A running login pod won't pick up the new ConfigMap until it restarts. Delete the Slurm login pod so it's recreated with the updated command mounted (find it with `kubectl get pods -n tenant-slurm`):

```bash
kubectl delete pod -n tenant-slurm <login-pod>
```

On the first SSH login after the pod comes back, the script installs the `pw` CLI if it isn't already present, then calls `pw ssh-public-keys` to return the user's keys for `sshd` to authorize.

Confirm it works by execing into the recreated login pod and running the command with a username:

```bash
kubectl exec -it -n tenant-slurm <login-pod> -- \
  /usr/local/share/nsscache-authorized-keys-command.py <username>
```

When everything is wired up correctly, it prints that user's authorized SSH public keys - for example, `nsscache-authorized-keys-command.py mcquade` returns mcquade's keys.

## Register the cluster in ACTIVATE

With identity resolving on the cluster, connect it like any other on-premises cluster:

1. Follow [Configuring Existing Clusters](/docs/compute/configuring-existing-clusters) to create the cluster definition.
2. Set the **Scheduler Type** to **Slurm**.
3. Enter the **Cluster Login Node** (the cluster's login/jump host) and your **Username**.

You can use the `__USER__` token in any field and ACTIVATE substitutes the logged-in user's username automatically.

## Verify

First, confirm the identity cache is populating. nsscache writes each synced map into a `slurm-nsscache-<map>` Secret in `tenant-slurm`. Decode the `passwd` cache to check that your ACTIVATE users are landing on the cluster with the expected UID, GID, shell, and home directory:

```bash
kubectl get secret slurm-nsscache-passwd -n tenant-slurm -o yaml \
  | yq '.data."passwd.cache"' | base64 -d
```

The `group`, `shadow`, and `sshkey` maps populate the parallel `slurm-nsscache-group`, `slurm-nsscache-shadow`, and `slurm-nsscache-sshkey` Secrets (keyed `group.cache`, `shadow.cache`, and `sshkey.cache`). An empty or stale cache usually means the SCIM URL, the bearer token, or the `attributes` parameter is wrong.

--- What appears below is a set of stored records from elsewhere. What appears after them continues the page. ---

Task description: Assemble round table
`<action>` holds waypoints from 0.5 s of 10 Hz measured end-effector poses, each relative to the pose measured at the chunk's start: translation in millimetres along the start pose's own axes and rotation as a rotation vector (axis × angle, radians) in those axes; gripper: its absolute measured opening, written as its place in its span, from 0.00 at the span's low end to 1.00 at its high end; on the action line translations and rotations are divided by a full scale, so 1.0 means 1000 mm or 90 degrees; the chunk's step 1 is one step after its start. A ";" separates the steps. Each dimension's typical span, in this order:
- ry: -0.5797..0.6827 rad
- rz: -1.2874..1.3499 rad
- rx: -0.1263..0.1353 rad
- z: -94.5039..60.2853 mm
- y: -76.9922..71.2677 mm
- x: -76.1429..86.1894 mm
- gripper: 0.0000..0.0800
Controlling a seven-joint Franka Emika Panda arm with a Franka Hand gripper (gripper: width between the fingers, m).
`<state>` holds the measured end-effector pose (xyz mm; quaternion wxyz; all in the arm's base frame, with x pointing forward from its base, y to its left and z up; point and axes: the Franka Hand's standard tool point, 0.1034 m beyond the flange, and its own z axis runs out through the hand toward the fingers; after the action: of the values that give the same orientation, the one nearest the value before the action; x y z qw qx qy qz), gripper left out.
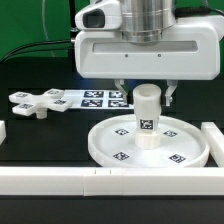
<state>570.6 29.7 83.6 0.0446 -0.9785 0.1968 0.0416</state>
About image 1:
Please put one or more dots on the white round table top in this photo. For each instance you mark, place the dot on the white round table top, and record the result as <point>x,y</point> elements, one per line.
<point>111,143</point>

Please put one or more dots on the white front fence bar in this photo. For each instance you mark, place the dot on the white front fence bar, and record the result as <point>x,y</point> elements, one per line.
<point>110,181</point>

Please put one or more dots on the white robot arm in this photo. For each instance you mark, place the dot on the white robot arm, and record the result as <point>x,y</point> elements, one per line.
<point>148,40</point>

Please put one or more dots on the white cross-shaped table base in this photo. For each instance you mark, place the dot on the white cross-shaped table base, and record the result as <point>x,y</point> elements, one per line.
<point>28,104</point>

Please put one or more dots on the white right fence bar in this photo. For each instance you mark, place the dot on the white right fence bar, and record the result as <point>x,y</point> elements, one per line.
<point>215,139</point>

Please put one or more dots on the white marker sheet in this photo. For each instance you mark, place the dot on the white marker sheet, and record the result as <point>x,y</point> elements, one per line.
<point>96,99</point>

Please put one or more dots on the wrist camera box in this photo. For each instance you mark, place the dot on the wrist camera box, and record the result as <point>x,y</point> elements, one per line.
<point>100,15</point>

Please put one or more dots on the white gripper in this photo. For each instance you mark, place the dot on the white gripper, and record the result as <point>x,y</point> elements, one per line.
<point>189,50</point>

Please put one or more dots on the white left fence bar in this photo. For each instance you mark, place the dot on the white left fence bar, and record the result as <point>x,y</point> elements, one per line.
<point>2,132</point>

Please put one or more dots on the white fence bar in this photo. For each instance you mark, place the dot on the white fence bar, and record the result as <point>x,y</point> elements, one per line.
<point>2,132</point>
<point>215,139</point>
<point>110,181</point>

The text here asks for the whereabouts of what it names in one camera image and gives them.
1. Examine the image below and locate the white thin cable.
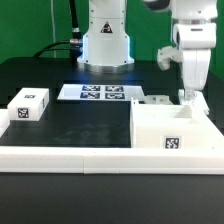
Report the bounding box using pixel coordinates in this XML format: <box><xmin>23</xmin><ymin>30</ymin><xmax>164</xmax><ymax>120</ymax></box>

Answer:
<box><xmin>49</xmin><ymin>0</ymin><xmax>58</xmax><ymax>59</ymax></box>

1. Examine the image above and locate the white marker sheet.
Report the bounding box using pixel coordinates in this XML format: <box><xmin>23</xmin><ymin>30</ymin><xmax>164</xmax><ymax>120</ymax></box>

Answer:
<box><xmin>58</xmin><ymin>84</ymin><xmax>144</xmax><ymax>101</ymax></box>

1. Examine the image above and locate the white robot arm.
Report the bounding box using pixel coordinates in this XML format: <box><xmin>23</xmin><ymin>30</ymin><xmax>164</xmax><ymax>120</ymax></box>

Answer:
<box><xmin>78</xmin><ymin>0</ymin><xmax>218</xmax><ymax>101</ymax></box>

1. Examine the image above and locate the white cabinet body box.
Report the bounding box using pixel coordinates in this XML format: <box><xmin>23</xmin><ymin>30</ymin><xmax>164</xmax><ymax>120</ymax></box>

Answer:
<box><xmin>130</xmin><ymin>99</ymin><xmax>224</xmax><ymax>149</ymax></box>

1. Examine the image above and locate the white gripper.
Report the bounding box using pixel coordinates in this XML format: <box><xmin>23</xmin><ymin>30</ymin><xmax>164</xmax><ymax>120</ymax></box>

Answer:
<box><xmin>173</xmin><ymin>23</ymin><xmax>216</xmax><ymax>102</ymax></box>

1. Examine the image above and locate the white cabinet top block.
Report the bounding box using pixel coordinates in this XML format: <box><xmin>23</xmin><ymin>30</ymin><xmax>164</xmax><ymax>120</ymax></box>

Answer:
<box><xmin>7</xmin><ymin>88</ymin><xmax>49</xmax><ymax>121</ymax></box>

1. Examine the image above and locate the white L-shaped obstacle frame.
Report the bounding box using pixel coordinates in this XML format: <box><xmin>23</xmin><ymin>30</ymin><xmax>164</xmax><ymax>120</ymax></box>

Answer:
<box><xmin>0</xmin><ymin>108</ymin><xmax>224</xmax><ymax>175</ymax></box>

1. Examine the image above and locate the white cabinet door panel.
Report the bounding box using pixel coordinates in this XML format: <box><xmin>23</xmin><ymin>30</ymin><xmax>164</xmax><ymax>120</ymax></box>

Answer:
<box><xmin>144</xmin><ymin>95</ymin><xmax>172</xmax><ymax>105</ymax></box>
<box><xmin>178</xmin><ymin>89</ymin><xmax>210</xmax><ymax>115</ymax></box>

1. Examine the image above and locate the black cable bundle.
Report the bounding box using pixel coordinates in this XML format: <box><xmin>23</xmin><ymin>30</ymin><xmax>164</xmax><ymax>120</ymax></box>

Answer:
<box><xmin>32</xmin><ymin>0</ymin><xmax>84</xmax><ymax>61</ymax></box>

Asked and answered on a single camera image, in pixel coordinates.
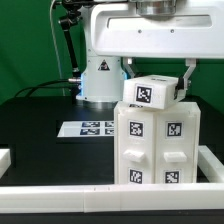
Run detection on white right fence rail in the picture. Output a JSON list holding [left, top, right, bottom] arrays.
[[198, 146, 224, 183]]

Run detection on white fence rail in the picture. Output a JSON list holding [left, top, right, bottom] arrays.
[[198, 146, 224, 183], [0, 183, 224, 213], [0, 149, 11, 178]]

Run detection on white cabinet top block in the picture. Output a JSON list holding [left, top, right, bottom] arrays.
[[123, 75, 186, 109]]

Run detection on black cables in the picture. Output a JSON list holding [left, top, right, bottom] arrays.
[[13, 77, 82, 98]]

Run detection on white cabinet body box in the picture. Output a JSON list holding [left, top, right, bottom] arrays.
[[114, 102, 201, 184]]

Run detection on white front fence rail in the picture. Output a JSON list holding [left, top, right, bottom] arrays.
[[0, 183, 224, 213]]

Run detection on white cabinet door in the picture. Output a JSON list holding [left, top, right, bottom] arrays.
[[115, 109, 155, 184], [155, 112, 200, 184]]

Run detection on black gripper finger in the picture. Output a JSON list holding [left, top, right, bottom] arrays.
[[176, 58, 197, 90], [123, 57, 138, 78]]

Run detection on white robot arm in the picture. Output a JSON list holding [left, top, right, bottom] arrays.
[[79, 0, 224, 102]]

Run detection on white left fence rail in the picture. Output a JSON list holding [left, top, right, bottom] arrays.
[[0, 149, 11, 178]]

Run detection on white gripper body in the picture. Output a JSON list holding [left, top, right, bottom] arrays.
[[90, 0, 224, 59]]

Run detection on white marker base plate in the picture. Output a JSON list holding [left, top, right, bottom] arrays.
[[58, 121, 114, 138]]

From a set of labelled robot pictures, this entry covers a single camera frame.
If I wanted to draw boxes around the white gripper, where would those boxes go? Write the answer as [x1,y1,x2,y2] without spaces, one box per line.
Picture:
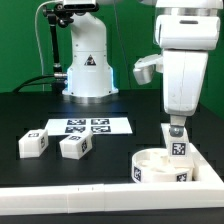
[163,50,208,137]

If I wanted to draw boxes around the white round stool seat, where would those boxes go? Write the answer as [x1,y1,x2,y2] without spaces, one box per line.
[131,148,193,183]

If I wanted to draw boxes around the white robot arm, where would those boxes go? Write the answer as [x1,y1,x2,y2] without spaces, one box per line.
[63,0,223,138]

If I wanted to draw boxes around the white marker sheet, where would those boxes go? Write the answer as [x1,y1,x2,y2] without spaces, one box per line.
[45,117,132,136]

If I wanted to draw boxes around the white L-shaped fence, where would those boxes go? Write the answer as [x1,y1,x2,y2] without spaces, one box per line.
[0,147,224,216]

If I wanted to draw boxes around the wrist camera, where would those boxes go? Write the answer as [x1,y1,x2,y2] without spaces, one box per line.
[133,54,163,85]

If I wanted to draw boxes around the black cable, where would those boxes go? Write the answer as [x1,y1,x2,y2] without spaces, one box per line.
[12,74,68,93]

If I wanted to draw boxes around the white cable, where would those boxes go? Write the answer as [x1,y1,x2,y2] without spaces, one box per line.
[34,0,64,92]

Then confirm the end-to-end connection:

1. From the **Sessions** tab, power on the cluster and confirm the connection succeeds.
2. Confirm your account resolves on the cluster (`id <username>` should show the POSIX UID/GID synced from ACTIVATE).
3. Submit a test job and confirm it runs. See [Submitting Jobs via Slurm](/docs/compute/submitting-jobs).